SECTION 8 — UNIFIED CLASSICAL FIELDS (v8.3)
Geometry, Electromagnetism, and Scalar Dynamics from Coarse-Grained Alignment
By John Gavel
8.0 Overview
The coarse-grained alignment field \( A(x,t) \) (Section 2.3) is the fundamental classical observable of Temporal Flow Physics. All classical fields — scalar, vector, and metric — emerge as derived quantities:
- Scalar field: \( \phi(x,t) \equiv A(x,t) \)
- Vector potential: \( A_\mu \) from charge and current (Section 6)
- Metric: \( g_{\mu\nu} \) from correlations (Section 3)
No new fields are postulated. The unified classical action is the continuum limit of substrate tension minimization (Axiom 6).
8.1 Scalar Field as Alignment Order Parameter
From Section 2.3.1, the alignment field is:
\[ \phi(x,t) = A(x,t) = \lim_{R \to x} \frac{1}{|R|} \sum_{i \in R} F_i(t) \tag{8.1} \]
Its dynamics derive from the tension functional (Section 5.2.9.2):
\[ T[\phi] = \int d^d x \left[ \frac{1}{2} D (\nabla \phi)^2 - \frac{1}{2} \mu_{\text{eff}}^2 \phi^2 \right] \tag{8.2} \]
where:
- \( D = k_{\text{avg}} a^2 / (T_{\text{eff}} \tau_0) \) (Eq 2.12) penalizes spatial misalignment
- \( \mu_{\text{eff}}^2 = \kappa \tau_0 \) (Eq 5.21) reflects instability of mixed states (\( \phi = 0 \))
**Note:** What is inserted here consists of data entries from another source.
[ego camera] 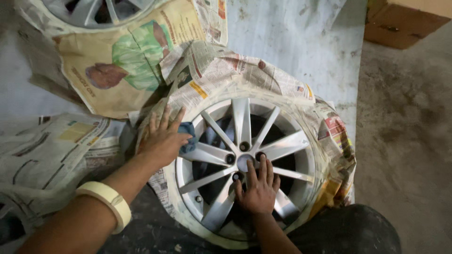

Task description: The person wipes a silver alloy wheel with a blue cloth, moving around the spokes and center hub. The wheel rests on newspaper on the floor, and the person uses both hands to stabilize and wipe the surface.

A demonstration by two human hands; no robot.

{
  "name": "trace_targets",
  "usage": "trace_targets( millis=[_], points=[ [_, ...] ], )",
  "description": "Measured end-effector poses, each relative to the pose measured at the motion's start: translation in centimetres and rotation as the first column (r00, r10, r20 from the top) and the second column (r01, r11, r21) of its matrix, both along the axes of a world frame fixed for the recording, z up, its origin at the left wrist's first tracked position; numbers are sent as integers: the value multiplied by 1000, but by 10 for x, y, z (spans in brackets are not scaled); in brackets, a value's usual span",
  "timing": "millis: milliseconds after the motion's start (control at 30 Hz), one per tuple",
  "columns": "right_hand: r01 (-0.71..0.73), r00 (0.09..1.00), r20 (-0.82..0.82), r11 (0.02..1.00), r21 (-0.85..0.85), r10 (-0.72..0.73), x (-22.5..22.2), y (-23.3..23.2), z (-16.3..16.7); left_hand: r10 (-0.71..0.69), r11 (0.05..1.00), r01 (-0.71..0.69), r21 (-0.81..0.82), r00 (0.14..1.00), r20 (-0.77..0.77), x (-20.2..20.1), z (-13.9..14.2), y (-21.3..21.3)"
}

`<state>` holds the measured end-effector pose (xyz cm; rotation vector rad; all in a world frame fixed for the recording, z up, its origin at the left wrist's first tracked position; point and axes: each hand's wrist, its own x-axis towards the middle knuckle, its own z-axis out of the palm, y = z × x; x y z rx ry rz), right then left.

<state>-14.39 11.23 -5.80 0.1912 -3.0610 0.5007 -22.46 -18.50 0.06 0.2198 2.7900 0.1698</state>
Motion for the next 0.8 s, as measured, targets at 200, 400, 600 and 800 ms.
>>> trace_targets(
  millis=[200, 400, 600, 800],
  points=[
    [4, 1000, -9, 1000, 0, -4, 4, 6, -1, -82, 992, 60, -113, 976, -202, 13, -4, -10],
    [19, 999, 28, 1000, -5, -19, 7, 11, -4, -73, 993, 49, -109, 972, -224, 33, -18, -9],
    [40, 996, 77, 999, -24, -38, 8, 12, -1, 6, 1000, -6, -3, 997, -75, 17, -20, 19],
    [14, 1000, 19, 999, -30, -13, 10, 17, -5, -12, 999, 6, -50, 992, -122, -16, -35, 50]
  ],
)
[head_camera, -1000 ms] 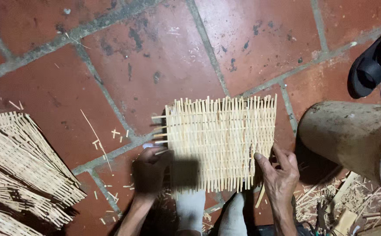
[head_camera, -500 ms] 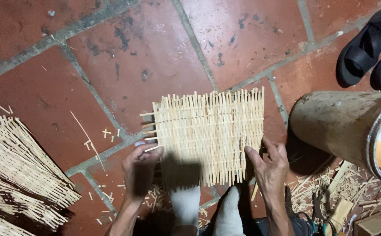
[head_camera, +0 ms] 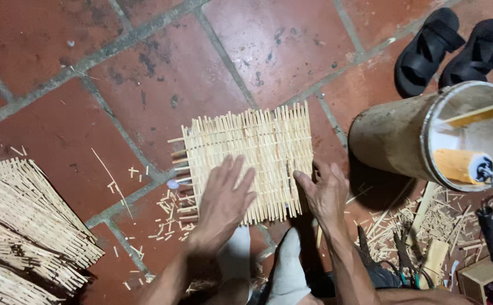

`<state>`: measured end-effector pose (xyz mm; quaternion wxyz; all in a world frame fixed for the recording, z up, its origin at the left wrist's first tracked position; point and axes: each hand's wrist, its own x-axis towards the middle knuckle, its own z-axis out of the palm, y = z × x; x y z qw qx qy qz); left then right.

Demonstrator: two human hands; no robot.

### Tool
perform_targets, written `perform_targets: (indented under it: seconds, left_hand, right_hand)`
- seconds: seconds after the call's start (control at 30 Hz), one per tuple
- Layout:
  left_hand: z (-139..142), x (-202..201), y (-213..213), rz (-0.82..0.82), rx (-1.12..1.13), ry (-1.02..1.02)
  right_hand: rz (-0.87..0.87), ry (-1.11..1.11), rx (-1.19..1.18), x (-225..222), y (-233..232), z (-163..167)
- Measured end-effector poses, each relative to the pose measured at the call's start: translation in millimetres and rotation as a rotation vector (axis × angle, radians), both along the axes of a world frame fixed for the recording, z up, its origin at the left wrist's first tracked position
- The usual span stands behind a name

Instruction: The person applies white glue to a cardboard sheet using a paint roller, then places a woven bamboo mat on the glued surface and presses it down. They continue to adjust and press the mat to ensure adhesion.

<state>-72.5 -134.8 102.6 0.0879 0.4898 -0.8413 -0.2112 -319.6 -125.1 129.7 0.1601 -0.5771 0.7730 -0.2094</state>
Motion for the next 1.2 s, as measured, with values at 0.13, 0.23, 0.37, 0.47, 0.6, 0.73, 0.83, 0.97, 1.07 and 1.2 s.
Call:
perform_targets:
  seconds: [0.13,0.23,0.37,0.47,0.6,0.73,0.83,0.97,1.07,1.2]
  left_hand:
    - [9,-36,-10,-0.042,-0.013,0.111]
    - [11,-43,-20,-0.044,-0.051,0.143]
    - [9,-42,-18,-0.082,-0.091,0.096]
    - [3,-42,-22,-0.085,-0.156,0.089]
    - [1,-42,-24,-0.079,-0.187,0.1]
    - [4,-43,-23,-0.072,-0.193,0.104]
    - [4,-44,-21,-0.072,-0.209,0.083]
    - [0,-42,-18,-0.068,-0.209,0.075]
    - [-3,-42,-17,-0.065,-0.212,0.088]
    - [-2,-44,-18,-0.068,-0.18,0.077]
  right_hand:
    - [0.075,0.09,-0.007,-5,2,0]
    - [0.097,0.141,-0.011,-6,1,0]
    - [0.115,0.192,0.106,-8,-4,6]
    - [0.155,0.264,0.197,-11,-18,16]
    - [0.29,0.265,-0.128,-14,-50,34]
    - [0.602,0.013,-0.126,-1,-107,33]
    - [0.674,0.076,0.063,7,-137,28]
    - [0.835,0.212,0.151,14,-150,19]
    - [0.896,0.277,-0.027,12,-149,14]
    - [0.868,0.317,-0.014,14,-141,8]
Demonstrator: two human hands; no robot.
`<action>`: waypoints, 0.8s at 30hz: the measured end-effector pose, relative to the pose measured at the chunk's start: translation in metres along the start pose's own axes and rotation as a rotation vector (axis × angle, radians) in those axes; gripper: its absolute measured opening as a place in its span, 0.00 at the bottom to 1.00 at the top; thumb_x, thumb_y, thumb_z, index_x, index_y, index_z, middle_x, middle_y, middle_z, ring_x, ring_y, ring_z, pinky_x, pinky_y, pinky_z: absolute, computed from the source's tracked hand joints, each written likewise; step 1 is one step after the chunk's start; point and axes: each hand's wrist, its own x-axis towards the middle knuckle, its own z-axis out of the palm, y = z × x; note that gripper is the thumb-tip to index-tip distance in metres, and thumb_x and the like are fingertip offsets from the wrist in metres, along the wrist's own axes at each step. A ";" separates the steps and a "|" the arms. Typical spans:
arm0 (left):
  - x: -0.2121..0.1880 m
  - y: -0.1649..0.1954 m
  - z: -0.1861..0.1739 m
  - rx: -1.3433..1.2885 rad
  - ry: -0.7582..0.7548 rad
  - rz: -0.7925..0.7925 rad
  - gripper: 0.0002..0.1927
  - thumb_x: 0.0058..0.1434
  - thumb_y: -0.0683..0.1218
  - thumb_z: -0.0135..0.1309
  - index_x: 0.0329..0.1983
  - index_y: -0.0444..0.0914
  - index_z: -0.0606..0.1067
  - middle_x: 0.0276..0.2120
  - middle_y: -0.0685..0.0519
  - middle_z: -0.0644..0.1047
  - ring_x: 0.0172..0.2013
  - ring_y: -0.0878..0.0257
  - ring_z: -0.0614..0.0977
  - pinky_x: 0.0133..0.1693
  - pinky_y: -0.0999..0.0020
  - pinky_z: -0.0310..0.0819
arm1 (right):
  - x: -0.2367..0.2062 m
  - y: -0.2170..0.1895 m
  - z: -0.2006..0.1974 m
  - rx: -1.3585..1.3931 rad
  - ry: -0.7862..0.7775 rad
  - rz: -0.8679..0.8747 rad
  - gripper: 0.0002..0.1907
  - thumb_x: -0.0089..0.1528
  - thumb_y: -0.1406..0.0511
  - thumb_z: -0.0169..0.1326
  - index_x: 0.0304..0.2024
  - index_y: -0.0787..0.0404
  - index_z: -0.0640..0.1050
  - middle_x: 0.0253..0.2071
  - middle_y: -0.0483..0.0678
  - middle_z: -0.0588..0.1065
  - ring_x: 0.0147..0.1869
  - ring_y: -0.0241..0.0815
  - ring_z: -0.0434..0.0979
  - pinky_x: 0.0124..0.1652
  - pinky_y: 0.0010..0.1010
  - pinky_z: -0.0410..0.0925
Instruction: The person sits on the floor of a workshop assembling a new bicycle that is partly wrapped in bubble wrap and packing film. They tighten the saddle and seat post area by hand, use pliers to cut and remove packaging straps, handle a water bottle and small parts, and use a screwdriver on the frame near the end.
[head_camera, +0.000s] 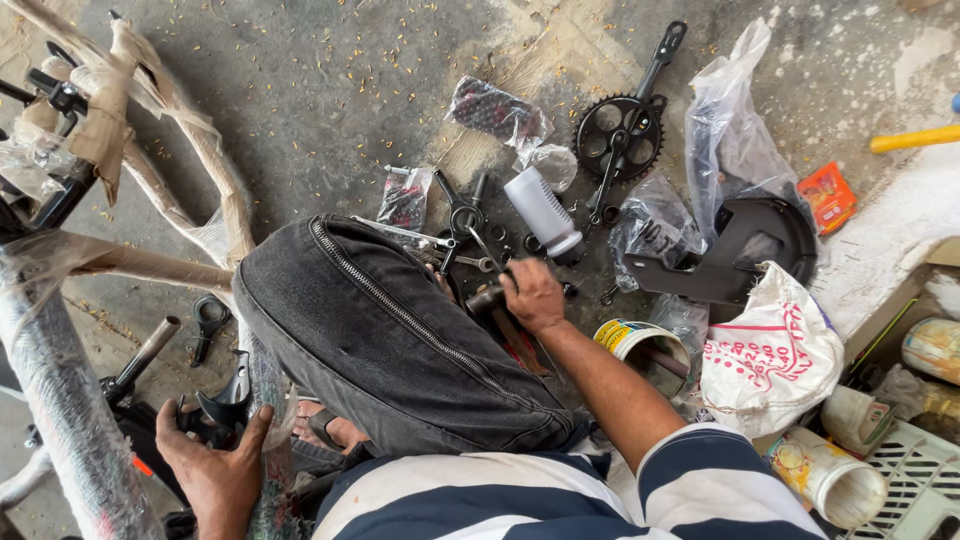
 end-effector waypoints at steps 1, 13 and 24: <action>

The equation of motion is \( \partial T / \partial \phi = 0 \):
\[ D \nabla^2 \phi - \mu_{\text{eff}}^2 \phi = 0 \quad \Rightarrow \quad \nabla^2 \phi = \frac{\mu_{\text{eff}}^2}{D} \phi \tag{8.3} \]
This is the static Klein-Gordon equation, with mass scale \( m_\phi^2 = \mu_{\text{eff}}^2 / D \) (Section 5.4).
8.2 Electromagnetic Coupling
From Section 4.5.1, charge density is net alignment:
\[ \rho_{\text{dim}} = \phi \tag{8.4} \]
From Section 4.10, motif velocity \( \mathbf{v}_C \) defines current:
\[ \mathbf{J}_{\text{dim}} = \phi \mathbf{v}_C \tag{8.5} \]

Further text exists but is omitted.